Star Trek X: Nemesis Review

Star Trek X: Nemesis
As the crew of the Enterprise split up — Riker and Deanna Troi are married and the former has a command of his own — the Enterprise is dispatched on a mission to Romulus to investigate the possibility of a peace treaty, only to encounter Picard’s evil clo

by Adam Smith |
Published on
Release Date:

03 Jan 2003

Running Time:

116 minutes

Certificate:

12A

Original Title:

Star Trek X: Nemesis

Rules are made to be broken, and it seems Star Trek — now one of film’s most lucrative franchises — is no exception. For decades, fans have worked on the “odd ones bad, even ones good” principle, and most of the time it’s been reliable. But Nemesis, the tenth in the series and by all accounts the last to feature the complete Next Generation crew, flies in the face of convention, being a resolutely “middling” entry.

Screenwriter John Logan provides little in the way of innovation, bolting the television series’ familiar characters on to a couple of plot devices that might have been found in the bottom of Gene Roddenberry’s wastepaper basket sometime during the late ’60s.

First there’s the promise of a Romulan peace treaty which — and we’re really not revealing anything here — turns out to be phony. Then there’s a riff on the “split personality” plot perennial with Picard encountering a cloned version of himself (played with admirable lack of restraint by a scenery-masticating Tom Hardy), who has the somewhat predictable ambition of reducing the Earth to “smithereens”.

All of which is all very well if a tad unimaginative, but Nemesis’ real weakness is an unaccountable talkiness which results in the first half of the film moving with all the alacrity of a doped tribble.

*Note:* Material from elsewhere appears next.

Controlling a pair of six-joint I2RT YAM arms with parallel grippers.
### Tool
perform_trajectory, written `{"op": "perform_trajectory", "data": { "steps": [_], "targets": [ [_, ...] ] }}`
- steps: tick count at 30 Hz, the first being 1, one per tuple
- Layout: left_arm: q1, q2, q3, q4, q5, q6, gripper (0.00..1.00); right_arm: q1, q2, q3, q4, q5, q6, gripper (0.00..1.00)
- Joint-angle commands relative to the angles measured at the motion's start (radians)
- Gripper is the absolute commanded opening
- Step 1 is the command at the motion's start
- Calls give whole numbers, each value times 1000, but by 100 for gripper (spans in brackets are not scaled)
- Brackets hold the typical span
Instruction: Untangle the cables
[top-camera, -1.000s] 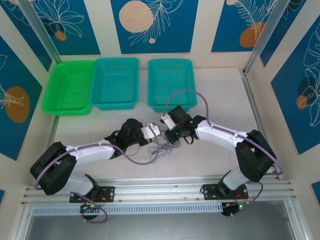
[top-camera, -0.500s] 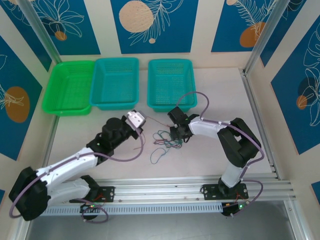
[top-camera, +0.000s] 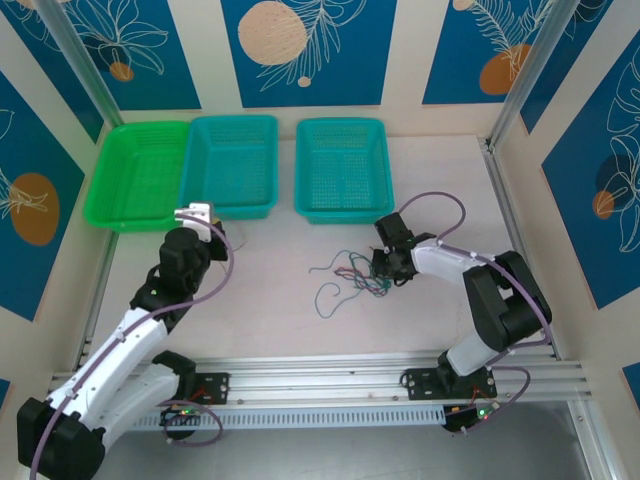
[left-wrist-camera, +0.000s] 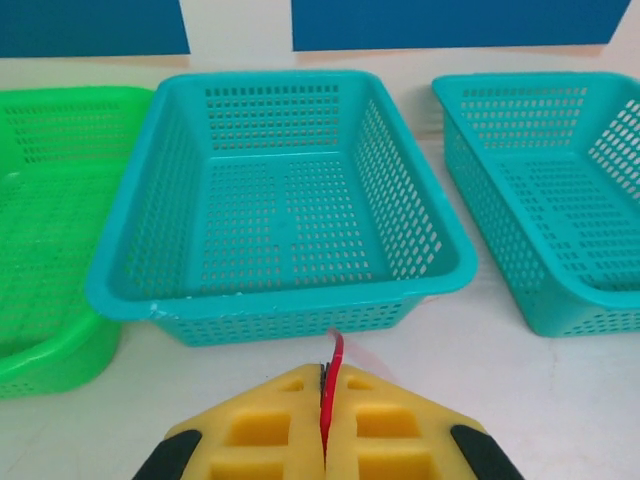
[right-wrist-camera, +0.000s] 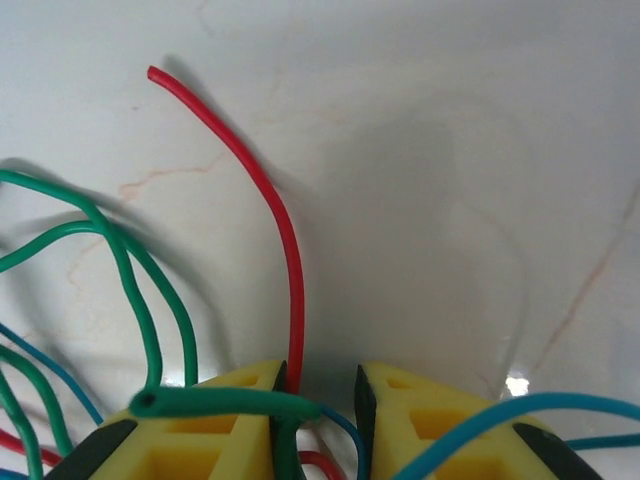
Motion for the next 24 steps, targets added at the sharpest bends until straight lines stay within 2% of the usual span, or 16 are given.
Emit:
{"op": "perform_trajectory", "data": {
  "steps": [1, 4, 7, 9, 12, 15, 16, 17, 18, 19, 22, 24],
  "targets": [
    [5, -11, -12, 49, 190, -72, 0, 3, -48, -8, -2, -125, -15, 28],
    [4, -4, 25, 71, 285, -90, 0, 27, -87, 24, -24, -192, -46, 30],
    [3, 7, 88, 90, 357, -93, 0, 67, -145, 54, -51, -198, -54, 55],
    [3, 29, 147, 92, 382, -95, 0, 77, -190, 70, -68, -197, -48, 63],
    [2, 77, 250, 83, 394, -93, 0, 76, -265, 91, -98, -182, -31, 66],
    [1, 144, 347, 95, 409, -91, 0, 75, -342, 106, -123, -157, -17, 77],
    [1, 171, 380, 92, 407, -88, 0, 75, -371, 107, -126, -155, -11, 83],
    [0, 195, 407, 91, 398, -83, 0, 73, -395, 107, -122, -157, -11, 84],
    [0, 222, 436, 92, 370, -70, 0, 72, -422, 105, -121, -160, -12, 86],
    [1, 250, 464, 85, 321, -54, 0, 71, -444, 105, -120, -162, -8, 92],
    [29, 354, 587, 13, 180, 13, 0, 67, -488, 114, -137, -172, -1, 93],
    [80, 425, 665, -23, 159, 36, 0, 66, -505, 112, -139, -184, 10, 94]
  ]
}}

It’s a flaw that’s exacerbated by what appears to be the contractual demands of the cast to split the big scenes evenly.

Still, things start to pick up in the second half: Stuart Baird (veteran editor of Superman and director of Executive Decision) directs with a sure if uninspired hand, and there’s a ‘shock’ ending that will give anyone who saw Star Trek II: The Wrath Of Khan a dose of déjà-vu.

Perhaps Trek’s problem is that after ten movies over 23 years, the sense of ‘event’ that once greeted the early entries is now a distant memory. Nevertheless, for fans, Nemesis will be a welcome, if somewhat bittersweet, final return to familiar territory.

It doesn’t deliver anything new to the series, and even fans might find parts distinctly slow, but it finally hits most of the right buttons.